Excerpt
Excerpt
Bodily Harm
One Union Square Building
Seattle, Washington
The call from King County Superior Court Judge John
Rudolph’s bailiff had sent the Law Offices of David Sloane
into overdrive. Sloane juggled his briefcase as he slipped on his
suit jacket and hurried down the hall. The jury had reached a
verdict.
“Give ’em hell!” John Kannin shouted.
Sloane rushed into the elevator lobby, cinching the knot of his
tie.

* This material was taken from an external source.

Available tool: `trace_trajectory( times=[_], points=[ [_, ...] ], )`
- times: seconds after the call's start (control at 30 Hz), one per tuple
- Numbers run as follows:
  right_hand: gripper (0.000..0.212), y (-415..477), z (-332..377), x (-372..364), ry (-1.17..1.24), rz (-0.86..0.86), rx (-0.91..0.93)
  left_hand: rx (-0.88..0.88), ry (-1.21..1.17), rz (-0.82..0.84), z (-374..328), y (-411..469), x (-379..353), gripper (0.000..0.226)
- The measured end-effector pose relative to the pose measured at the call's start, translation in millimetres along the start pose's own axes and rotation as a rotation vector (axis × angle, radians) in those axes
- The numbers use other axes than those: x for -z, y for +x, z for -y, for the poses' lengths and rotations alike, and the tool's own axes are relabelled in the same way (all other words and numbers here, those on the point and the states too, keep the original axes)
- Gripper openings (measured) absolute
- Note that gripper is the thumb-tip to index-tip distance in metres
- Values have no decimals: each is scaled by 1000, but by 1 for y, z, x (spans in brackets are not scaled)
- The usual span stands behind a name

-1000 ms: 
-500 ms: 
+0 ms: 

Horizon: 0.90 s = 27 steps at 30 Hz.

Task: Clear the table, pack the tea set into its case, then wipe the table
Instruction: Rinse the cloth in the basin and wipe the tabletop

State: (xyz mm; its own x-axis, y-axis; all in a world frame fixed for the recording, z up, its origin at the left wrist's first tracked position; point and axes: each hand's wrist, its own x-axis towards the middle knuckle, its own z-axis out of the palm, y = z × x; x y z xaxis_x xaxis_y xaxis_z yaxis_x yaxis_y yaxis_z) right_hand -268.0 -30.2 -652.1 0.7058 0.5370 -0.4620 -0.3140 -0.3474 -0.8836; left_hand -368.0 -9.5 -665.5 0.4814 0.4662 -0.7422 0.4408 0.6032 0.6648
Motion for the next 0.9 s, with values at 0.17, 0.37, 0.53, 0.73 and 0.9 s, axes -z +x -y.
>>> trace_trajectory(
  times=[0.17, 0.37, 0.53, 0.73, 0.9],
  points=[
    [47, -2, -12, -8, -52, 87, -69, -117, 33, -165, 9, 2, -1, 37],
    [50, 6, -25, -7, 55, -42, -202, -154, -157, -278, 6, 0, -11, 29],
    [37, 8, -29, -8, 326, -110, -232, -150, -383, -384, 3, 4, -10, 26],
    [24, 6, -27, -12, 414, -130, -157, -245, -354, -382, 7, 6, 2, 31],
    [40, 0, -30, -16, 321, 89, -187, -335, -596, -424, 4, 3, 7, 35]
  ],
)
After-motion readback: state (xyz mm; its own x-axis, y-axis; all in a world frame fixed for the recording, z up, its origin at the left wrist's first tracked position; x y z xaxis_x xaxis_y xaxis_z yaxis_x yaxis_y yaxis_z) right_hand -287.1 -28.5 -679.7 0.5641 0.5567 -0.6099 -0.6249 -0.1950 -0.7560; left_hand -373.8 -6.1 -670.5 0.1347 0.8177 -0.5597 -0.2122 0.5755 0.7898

One of the red triangles above the bank of elevators lit and a
bell sounded.
“David!” Carolyn shuffled into the lobby.
“Your phone.”
She rolled her eyes as she handed his cell to him.
“I swear you’d forget your head if it wasn’t
glued to your shoulders.”
Sloane wedged his briefcase between the shutting doors.
“Have you reached Tom yet?” He and Tom Pendergrass
had tried the medical malpractice action against a local
pediatrician for the death of a six-year-old boy. Following closing
arguments, Pendergrass had gone straight to his athletic club for a
much-needed workout.
“A woman at the front desk said she would look for him.
How many redheads could be working out on a StairMaster?”
The doors shuddered, and the elevator buzzed.
“Tell him to meet me in the courtroom. And tell him not to
be late.”
The buzzing intensified. “You called the
McFarlands?”
Carolyn put her hands on her hips. “No. I thought
I’d use mental telepathy. Just get going before that thing
blows a circuit and plummets. I can’t afford to be looking
for a new job in this economy.”
When the elevator reached the lobby, Sloane jogged across the
salmon-colored marble, his mind again churning over the evidence
and hoping that the jurors had understood his arguments. Dr. Peter
Douvalidis, for forty years a respected Seattle pediatrician, had
chosen not to treat Austin McFarland for flulike symptoms:
diarrhea, vomiting, and high fevers. Subpoenaed medical records
indicated that Douvalidis had taken a throat swab and sent the boy
home with instructions that the McFarlands keep him hydrated and
return if the fever didn’t break. That night the boy had
slipped into a coma and the McFarlands rushed Austin to the
emergency room, where the attending doctor took a blood sample and
sent it to the lab, suspecting a bacterial infection.
Despite the doctor’s efforts, Austin died. The next day
the throat swab came back negative for the flu but the blood
cultures came back positive for septicemia, a bacteria in the
bloodstream, usually from an infection in some other part of the
body. Sloane would later learn that septicemia manifests itself in
symptoms similar to the flu and, as in the case of Austin
McFarland, may progress to hypotension and death.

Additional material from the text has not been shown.